Stored data Block Start

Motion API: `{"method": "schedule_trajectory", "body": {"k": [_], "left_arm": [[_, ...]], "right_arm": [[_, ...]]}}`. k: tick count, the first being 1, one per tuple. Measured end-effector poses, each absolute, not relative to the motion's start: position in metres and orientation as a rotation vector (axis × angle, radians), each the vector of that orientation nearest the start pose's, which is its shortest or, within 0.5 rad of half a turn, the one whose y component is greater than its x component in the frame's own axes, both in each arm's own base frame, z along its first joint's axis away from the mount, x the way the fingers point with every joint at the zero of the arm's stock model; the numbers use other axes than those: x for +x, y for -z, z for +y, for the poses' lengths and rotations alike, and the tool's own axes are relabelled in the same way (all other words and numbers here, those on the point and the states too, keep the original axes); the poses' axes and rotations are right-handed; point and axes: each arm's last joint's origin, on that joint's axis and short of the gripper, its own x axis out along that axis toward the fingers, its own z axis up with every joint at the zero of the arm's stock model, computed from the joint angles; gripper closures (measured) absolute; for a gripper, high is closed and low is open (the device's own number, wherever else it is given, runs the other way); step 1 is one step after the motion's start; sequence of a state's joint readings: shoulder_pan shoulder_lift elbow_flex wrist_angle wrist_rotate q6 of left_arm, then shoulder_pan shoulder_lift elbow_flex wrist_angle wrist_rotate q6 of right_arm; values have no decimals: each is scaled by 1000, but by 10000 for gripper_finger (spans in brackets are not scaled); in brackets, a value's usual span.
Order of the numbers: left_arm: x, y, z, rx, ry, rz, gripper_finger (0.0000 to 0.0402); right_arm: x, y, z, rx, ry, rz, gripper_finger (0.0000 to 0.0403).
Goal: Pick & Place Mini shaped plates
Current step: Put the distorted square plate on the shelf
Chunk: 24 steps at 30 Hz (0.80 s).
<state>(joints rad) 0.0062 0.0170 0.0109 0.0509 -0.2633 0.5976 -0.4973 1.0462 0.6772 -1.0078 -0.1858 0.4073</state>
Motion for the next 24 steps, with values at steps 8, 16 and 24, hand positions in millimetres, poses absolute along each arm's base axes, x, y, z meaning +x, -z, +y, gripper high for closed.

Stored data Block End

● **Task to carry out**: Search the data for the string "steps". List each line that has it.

● **Response to the exercise**:
Chunk: 24 steps at 30 Hz (0.80 s).
Motion for the next 24 steps, with values at steps 8, 16 and 24, hand positions in millimetres, poses absolute along each arm's base axes, x, y, z meaning +x, -z, +y, gripper high for closed.

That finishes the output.